What the exercise asks: Lines from the top of the entries through the line that has "Find the right white" must be duplicated exactly, and no others.
________________________________________
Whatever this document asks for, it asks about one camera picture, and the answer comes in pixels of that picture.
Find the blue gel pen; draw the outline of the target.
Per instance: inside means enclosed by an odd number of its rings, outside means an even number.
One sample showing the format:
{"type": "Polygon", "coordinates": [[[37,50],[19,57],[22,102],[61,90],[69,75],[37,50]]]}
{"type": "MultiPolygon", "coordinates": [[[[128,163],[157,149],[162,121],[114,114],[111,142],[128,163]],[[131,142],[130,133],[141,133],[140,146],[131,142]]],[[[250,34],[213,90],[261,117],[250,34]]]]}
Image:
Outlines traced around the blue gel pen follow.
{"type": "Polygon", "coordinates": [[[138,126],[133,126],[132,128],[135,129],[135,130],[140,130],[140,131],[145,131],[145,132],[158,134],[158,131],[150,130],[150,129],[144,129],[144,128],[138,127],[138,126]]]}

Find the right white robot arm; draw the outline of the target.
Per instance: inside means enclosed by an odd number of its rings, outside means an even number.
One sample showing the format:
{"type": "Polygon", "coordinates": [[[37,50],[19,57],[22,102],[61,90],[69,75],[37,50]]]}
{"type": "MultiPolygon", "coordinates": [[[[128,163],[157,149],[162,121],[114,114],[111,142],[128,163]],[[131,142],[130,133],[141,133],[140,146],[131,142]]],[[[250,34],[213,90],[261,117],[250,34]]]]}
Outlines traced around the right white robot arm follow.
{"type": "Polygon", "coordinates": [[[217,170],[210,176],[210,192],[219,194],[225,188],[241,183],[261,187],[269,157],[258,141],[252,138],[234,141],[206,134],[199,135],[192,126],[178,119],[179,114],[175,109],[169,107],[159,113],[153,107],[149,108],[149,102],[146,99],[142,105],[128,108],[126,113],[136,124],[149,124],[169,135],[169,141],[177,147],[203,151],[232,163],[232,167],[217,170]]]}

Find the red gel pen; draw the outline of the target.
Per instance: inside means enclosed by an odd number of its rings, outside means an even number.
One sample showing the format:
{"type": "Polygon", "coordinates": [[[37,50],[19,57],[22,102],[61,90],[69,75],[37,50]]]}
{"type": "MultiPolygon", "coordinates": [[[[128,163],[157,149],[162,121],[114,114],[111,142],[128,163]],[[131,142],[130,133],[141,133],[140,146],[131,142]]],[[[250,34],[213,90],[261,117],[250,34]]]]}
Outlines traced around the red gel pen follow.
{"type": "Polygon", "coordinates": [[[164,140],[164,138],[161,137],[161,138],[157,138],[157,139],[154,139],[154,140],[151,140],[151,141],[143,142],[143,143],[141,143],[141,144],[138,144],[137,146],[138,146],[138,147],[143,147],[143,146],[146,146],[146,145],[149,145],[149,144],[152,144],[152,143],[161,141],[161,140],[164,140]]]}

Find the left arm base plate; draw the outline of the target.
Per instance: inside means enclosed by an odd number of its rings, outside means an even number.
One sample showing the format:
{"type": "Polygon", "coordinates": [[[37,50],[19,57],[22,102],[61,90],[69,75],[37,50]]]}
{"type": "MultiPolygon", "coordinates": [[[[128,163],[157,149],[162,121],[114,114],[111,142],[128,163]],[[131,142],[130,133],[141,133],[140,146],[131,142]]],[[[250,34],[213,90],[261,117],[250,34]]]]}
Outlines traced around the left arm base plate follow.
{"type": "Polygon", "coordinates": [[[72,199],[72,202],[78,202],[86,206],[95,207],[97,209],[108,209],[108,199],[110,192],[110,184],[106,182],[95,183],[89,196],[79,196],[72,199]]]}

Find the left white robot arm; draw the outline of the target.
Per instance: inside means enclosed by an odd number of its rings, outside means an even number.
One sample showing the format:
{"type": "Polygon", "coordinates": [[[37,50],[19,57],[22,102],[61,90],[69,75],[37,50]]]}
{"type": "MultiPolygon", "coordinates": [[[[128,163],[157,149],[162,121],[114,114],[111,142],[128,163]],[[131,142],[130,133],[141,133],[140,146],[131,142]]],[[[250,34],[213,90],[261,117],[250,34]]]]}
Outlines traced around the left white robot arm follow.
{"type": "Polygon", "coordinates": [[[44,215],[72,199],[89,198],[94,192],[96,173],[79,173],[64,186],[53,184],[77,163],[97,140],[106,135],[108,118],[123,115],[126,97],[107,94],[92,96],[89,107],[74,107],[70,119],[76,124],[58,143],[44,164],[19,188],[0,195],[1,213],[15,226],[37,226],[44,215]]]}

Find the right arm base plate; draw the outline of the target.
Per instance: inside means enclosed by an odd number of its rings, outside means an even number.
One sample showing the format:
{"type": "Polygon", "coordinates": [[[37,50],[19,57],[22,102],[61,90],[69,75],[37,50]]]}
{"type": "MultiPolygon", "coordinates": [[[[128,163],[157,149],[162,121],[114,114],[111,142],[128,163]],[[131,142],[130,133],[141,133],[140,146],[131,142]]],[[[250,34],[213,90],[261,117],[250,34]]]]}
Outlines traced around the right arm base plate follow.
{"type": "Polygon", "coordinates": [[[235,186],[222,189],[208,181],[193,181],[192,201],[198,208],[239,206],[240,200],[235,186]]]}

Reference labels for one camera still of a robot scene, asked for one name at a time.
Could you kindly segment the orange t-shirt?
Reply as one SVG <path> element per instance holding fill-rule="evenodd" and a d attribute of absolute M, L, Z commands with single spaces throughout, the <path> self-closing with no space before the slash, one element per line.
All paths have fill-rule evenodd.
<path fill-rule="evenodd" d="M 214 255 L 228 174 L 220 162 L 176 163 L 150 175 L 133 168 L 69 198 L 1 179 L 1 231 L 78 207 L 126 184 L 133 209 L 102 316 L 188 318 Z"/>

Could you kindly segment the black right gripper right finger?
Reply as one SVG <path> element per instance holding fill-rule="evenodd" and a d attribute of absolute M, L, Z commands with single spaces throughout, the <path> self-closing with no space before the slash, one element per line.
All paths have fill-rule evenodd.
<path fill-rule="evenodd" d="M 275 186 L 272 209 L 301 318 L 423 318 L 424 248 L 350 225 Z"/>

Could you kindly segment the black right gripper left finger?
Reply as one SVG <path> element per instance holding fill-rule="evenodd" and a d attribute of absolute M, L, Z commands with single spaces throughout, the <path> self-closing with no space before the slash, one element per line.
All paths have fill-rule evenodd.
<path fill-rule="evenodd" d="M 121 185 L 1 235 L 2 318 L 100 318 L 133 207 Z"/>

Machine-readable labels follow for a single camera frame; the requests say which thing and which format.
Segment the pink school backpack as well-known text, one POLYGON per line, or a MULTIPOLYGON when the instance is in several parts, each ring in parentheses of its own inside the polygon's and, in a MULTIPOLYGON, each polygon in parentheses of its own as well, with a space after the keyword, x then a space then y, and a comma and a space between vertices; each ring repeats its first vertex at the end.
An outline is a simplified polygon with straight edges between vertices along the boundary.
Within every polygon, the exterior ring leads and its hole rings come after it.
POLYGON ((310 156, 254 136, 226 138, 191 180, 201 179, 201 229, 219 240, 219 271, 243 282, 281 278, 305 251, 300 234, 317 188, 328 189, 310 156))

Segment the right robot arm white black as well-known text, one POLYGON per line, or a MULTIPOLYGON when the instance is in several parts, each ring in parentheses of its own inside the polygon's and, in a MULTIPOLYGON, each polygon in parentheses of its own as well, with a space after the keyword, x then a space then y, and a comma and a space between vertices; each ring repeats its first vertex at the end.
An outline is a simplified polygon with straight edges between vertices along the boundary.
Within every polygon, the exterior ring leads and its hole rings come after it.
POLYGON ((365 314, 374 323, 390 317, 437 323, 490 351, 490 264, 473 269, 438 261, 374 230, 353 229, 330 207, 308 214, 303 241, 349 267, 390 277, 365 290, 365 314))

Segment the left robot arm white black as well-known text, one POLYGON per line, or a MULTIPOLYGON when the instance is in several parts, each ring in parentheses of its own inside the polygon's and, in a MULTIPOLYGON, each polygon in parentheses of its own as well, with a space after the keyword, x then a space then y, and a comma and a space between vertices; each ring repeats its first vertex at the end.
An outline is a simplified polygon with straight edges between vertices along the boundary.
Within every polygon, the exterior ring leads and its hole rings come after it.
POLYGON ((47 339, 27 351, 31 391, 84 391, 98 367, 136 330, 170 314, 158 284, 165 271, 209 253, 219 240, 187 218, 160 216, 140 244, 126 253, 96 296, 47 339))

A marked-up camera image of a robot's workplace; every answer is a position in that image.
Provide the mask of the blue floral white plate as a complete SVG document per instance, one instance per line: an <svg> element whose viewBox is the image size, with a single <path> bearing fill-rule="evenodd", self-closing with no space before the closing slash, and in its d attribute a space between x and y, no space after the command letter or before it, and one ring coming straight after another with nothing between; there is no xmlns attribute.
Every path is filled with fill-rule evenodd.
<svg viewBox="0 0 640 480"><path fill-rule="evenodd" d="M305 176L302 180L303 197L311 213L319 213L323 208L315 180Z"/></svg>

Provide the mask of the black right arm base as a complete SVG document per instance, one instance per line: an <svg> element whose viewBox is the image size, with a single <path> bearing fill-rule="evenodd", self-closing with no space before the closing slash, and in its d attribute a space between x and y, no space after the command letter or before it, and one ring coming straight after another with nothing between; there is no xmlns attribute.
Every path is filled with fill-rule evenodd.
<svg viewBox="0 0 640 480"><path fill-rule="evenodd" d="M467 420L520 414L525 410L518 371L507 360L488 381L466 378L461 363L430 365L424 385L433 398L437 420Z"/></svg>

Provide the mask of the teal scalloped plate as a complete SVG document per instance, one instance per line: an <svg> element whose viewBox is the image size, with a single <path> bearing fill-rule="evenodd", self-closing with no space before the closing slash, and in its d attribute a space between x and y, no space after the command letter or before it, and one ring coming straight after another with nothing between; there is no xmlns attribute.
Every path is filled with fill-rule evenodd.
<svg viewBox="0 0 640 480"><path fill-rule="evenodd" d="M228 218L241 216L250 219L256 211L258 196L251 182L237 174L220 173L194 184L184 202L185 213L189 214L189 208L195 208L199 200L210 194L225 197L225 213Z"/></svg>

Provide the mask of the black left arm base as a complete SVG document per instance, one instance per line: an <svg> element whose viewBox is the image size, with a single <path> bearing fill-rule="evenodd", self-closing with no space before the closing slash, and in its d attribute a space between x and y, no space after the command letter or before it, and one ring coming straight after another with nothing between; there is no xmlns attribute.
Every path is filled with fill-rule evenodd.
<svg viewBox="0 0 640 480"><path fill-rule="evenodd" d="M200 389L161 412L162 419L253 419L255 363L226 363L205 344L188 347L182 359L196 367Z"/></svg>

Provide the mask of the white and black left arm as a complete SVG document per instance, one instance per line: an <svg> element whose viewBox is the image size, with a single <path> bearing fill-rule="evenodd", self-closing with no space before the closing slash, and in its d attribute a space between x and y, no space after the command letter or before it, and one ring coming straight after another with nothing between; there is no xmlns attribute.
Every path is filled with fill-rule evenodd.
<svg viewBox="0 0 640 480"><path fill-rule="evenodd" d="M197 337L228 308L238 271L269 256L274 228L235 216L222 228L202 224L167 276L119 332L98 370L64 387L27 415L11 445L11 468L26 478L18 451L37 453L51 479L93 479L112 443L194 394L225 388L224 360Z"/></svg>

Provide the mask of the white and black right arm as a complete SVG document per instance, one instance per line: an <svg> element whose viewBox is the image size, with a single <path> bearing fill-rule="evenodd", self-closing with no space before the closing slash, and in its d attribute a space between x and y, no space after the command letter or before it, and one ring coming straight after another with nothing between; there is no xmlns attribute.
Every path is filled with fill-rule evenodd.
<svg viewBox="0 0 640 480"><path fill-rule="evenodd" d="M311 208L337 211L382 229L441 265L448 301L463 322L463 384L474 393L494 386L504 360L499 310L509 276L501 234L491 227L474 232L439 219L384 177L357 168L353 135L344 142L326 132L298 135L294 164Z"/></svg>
________________________________________
Solution to this exercise:
Whatever this document asks for, it asks about one camera picture, and the answer comes in pixels of that picture.
Find the blue gel pen; draw the outline of the target.
Per instance: inside means enclosed by an odd number of its rings, outside means an even number.
One sample showing the format:
{"type": "Polygon", "coordinates": [[[37,50],[19,57],[22,102],[61,90],[69,75],[37,50]]]}
{"type": "MultiPolygon", "coordinates": [[[[128,163],[157,149],[162,121],[114,114],[111,142],[128,163]],[[131,142],[130,133],[141,133],[140,146],[131,142]]],[[[250,34],[213,90],[261,117],[250,34]]]]}
Image:
Outlines traced around the blue gel pen follow.
{"type": "Polygon", "coordinates": [[[138,126],[133,126],[132,128],[135,129],[135,130],[140,130],[140,131],[145,131],[145,132],[158,134],[158,131],[150,130],[150,129],[144,129],[144,128],[138,127],[138,126]]]}

Find the right white robot arm; draw the outline of the target.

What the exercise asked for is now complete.